Demoraron cerca de diez minutos en recorrer el extremo
sur de la villa donde vivían, llegando a una enorme quebrada con rejas de
protección para que la gente no transitara hacia el otro lado, con un enorme y
frondoso bosque de fondo.
−La abertura está más allá –señaló Roberto apuntando con
el dedo, refiriéndose a un boquete abierto en la reja a unos cuantos metros de
donde estaban y que todos los pobladores utilizaban para llegar al otro extremo
de ésta. Maribel estuvo a punto de decirle que eso ya lo sabía, que en realidad
todos los que vivían ahí lo sabían, pero prefirió mantenerse callada y no hacer
un comentario al respecto.
Gustavo fue el primero en pasar por el hueco de la reja,
seguido por Roberto y su hermana.
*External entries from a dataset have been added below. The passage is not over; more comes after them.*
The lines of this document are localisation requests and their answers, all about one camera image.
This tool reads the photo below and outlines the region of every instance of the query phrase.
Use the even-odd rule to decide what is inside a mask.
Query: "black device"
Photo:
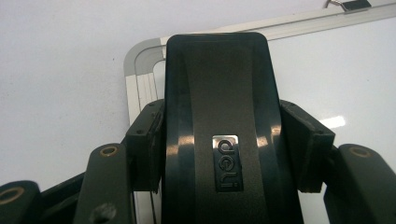
[[[136,223],[133,191],[160,179],[162,223],[304,223],[297,190],[323,182],[331,223],[395,223],[396,175],[278,99],[264,36],[176,35],[166,55],[165,99],[94,150],[85,174],[44,192],[2,186],[1,223]]]

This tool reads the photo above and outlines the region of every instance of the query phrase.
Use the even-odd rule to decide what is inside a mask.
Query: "white surface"
[[[96,147],[122,139],[129,127],[122,64],[138,42],[318,9],[323,3],[0,2],[0,185],[31,179],[41,189],[50,188],[83,172]],[[318,119],[343,116],[346,126],[335,129],[337,144],[388,148],[381,154],[395,162],[390,113],[396,109],[395,94],[383,85],[395,82],[389,65],[396,26],[394,20],[379,24],[379,30],[364,26],[367,32],[359,35],[346,28],[347,42],[340,35],[317,42],[279,40],[270,47],[281,98]],[[301,52],[303,46],[315,50]],[[361,46],[368,46],[367,52],[359,51]],[[357,99],[368,103],[355,105]],[[320,196],[309,196],[317,200],[309,208],[303,202],[305,223],[326,223],[317,215]]]

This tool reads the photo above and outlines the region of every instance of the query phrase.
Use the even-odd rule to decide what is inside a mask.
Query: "gray plastic corner cap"
[[[149,39],[136,44],[125,56],[124,75],[152,73],[154,65],[164,59],[161,39]]]

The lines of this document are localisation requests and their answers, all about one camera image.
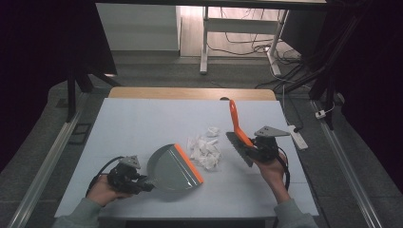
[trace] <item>crumpled paper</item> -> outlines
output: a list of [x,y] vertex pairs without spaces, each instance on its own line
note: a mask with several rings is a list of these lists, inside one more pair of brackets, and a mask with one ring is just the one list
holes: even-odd
[[[209,139],[218,137],[220,130],[217,127],[208,127],[205,136]],[[208,141],[203,136],[188,138],[187,149],[191,151],[190,159],[196,161],[196,164],[203,166],[207,170],[214,170],[218,167],[222,157],[218,147],[219,140]]]

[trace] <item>gray sleeve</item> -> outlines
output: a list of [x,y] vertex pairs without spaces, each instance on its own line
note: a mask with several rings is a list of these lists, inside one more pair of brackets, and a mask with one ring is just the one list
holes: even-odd
[[56,219],[52,228],[97,228],[101,208],[98,203],[83,198],[71,215]]
[[317,228],[310,214],[303,214],[294,199],[287,200],[275,207],[279,228]]

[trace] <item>gray dustpan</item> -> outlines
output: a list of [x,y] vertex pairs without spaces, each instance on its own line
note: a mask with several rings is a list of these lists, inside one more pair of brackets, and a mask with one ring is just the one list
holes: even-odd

El primero de estos se quedó contemplando el paisaje
que tenía al frente, analizándolo.
−Tenemos que ir hasta allá, ¿cierto? –le preguntó Maribel
señalando el extremo izquierdo del bosque, donde la explanada sufría una
inclinación para continuar más allá de lo que su vista les permitía.
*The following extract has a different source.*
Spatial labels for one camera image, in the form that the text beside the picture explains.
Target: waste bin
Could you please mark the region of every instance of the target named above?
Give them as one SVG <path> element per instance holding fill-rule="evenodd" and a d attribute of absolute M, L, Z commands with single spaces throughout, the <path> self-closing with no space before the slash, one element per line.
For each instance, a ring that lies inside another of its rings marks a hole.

−Así es –le respondió su hermano, el pecho henchido como
si estuviera orgulloso−. Mejor bajemos de inmediato, ¿no?
Los tres niños asintieron y caminaron unos cuantos metros
por el borde de la quebrada hasta dar con unas cuantas piedras y escombros que
formaban una improvisada pero resistente escalera hasta la explanada a sus pies.
No era la primera vez que Maribel se enfrentaba a ella, pero seguía sufriendo
un fuerte acceso de vértigo cada vez que se aproximaba a dar el siguiente paso.
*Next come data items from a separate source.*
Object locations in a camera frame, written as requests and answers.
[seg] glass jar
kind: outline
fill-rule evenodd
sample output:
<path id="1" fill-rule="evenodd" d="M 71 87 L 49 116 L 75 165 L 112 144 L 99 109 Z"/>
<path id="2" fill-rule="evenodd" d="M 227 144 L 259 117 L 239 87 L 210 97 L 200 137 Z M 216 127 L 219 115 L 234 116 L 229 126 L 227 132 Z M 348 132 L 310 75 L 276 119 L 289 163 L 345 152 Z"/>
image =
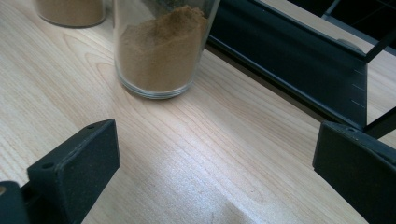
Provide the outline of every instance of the glass jar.
<path id="1" fill-rule="evenodd" d="M 91 27 L 106 16 L 104 0 L 33 0 L 39 17 L 49 23 L 71 27 Z"/>
<path id="2" fill-rule="evenodd" d="M 114 0 L 115 64 L 123 85 L 165 99 L 192 83 L 219 0 Z"/>

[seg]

Gustavo y Roberto, en cambio, daban la impresión de estarlo pasando de
maravillas, sonriendo a cada escalón que bajaban. “Quién como ellos”, pensó la
pequeña, resignada, bufando a cada escalón que bajaba.
Demoraron cerca de tres minutos en encontrarse abajo
sanos y salvos, con el frío viento de la mañana golpeándoles el rostro y una
extensión enorme de pasto y bosque creciendo frente a ellos. Maribel pudo
entonces respirar un poco más calmada, agradecida de haber sobrevivido a la
primera prueba del viaje.
−¿Están cansados? –quiso saber su hermano mayor. Los
aludidos replicaron con un gesto negativo de la cabeza. Entonces decidieron
proseguir con su camino de inmediato.
El pasto bajo sus pies estaba húmedo, lleno de rocío
matutino; Maribel pudo sentir cómo éste se colaba por el pequeño orificio de
uno de sus zapatos, mojando progresivamente el calcetín en su interior. La
pequeña se arrepintió un montón de no haberse puesto dos pares de estos en vez
de uno, temiendo resfriarse por culpa del descuido; sin embargo era ya muy
tarde para hacer algo por ello. En vez de eso, la niña se puso a mirar los
inmensos árboles moverse en silencio a unos cuantos metros de ella, agitando
sus hojas como si nada les preocupara en el mundo. Y entonces pensó que eso,
todo lo que les rodeaba en ese instante, era lo que sucedía mientras te
hallabas en la sala de clases, mirando soñolienta los infructuosos intentos de
tu profesora en meterle algo en la cabeza a tus compañeros: los árboles
moviéndose lentos, el aire frío refrescándote la cara, la humedad del pasto mojando
tus calcetines y la planta de tus pies, la explanada extendiéndose frente a ti,
invitándote a seguir siempre por ella. Eso, todo eso ocurría sin que te
enteraras frente al pizarrón y el reloj que no cesaba de marcar un segundo tras
otro, un segundo tras otro, hasta el aburrimiento.